I call Jason on the phone and suggest he ask if the boy’s behavior reminds them of anyone in the family.
As soon as Jason poses the question, one of the daughters responds, “It’s just like our father used to be—bossy, always trying to get his way!” When Jason explains my hunch, the mother and sisters nod vigorously as if experiencing a collective insight. Luis, with a smile that suggests he agrees with the idea as well, goes into an exaggerated parody of his father’s behavior, and the family breaks out into peals of laughter.
After the session, flushed with excitement, Jason comes behind the mirror and declares, “That’s it! This is what I want to do with my career! Family therapy!”
Like Jason, I’d fallen hopelessly in love with family systems thinking—or rather, I was imprinted onto it, like a newborn gosling. Through the work of systems thinkers, I was introduced to a mind-bending, career-changing revelation: problems exist between, not within, people.

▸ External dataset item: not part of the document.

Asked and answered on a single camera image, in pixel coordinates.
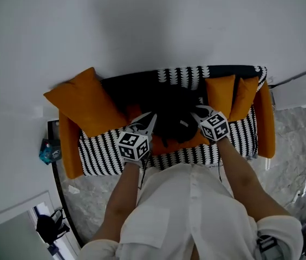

But unlike Jason, that idea wasn’t a part of my training. Instead, the notion that a child’s symptom—be it depression, stealing, anorexia, or even schizophrenia—served a functional role to camouflage or manage stresses in the family system, such as conflicts between parents, was an understanding that I stumbled on and then moved toward with an almost religious calling. Back then, it seemed to me and my fellow believers as though family therapy was about to radically change the world.
I became imprinted in 1984, in Durham, North Carolina, as a doctoral student at Duke University’s psychodynamically oriented clinical psychology program while working with children at a clinic. I was forbidden to meet with my clients’ siblings or compare notes with their therapists for fear of muddying the transference relationships. And after a single introductory session, I was discouraged from meeting with clients’ parents.
Over time, I became increasingly skeptical of my supervisors’ advice, which was based on the original psychodynamic Child Guidance model. Wasn’t it more important to reshape the real relationships within kids’ families than to help them work out their feelings in transferential play with me? Why couldn’t I talk to siblings› therapists? Could my supervisor really be right in blaming a kid’s problems on the inadequacy of his mother, who seemed pretty competent to me? I felt there must be a better way.
Then I came across Change: Principles of Problem Formation and Problem Resolution by Paul Watzlawick, John Weakland, and Richard Fisch of the Mental Research Institute in Palo Alto, California. This elegant little book, one of the first concerted attempts to apply communications theory and systems thinking to the practice of psychotherapy, challenged almost everything I’d been taught. Today, the basic tenets of family therapy have infiltrated the whole field, as most therapists accept that parents and children get into reciprocal coercive struggles, and that small changes in these cycles of interaction can lead to large changes in the behavior and emotional wellbeing of both parents and children, and elimination of diagnosable symptoms. At the time, those ideas seemed revolutionary.
The clients the authors described had run-of-the-mill problems, but unlike other authors of clinical texts, they illuminated that one essential viewpoint: problems existed between people, rather than within them. The notion that kids could influence their parents’ behavior just as much as parents influenced theirs was a revelation to me, as was another feature of the credo: that problems were frequently amplified, rather than reduced, by “more of the same” efforts to solve them. So it was critical to identify the pattern of circular interactions that kept the problem going, and then to challenge it—which could only be done in the room.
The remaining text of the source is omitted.